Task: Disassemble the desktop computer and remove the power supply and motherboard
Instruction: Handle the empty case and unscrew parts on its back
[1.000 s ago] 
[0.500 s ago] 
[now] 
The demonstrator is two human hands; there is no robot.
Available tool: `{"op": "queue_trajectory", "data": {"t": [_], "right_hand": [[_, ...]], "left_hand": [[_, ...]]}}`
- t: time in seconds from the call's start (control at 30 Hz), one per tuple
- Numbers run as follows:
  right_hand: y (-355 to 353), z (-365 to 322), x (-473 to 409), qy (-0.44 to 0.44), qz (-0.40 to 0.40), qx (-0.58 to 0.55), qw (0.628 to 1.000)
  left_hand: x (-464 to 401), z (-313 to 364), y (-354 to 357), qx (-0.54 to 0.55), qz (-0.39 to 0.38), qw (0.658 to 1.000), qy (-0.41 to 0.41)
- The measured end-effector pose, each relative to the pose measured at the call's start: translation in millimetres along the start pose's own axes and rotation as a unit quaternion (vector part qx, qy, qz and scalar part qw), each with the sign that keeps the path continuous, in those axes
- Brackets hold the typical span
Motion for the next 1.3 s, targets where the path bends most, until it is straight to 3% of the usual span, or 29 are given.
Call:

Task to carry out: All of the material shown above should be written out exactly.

Output for this exercise:
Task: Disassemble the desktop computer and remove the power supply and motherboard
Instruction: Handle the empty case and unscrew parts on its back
[1.000 s ago] 
[0.500 s ago] 
[now] 
The demonstrator is two human hands; there is no robot.
Available tool: `{"op": "queue_trajectory", "data": {"t": [_], "right_hand": [[_, ...]], "left_hand": [[_, ...]]}}`
- t: time in seconds from the call's start (control at 30 Hz), one per tuple
- Numbers run as follows:
  right_hand: y (-355 to 353), z (-365 to 322), x (-473 to 409), qy (-0.44 to 0.44), qz (-0.40 to 0.40), qx (-0.58 to 0.55), qw (0.628 to 1.000)
  left_hand: x (-464 to 401), z (-313 to 364), y (-354 to 357), qx (-0.54 to 0.55), qz (-0.39 to 0.38), qw (0.658 to 1.000), qy (-0.41 to 0.41)
- The measured end-effector pose, each relative to the pose measured at the call's start: translation in millimetres along the start pose's own axes and rotation as a unit quaternion (vector part qx, qy, qz and scalar part qw), each with the sign that keeps the path continuous, in those axes
- Brackets hold the typical span
Motion for the next 1.3 s, targets where the path bends most, until it is straight to 3% of the usual span, or 29 are given.
Call:

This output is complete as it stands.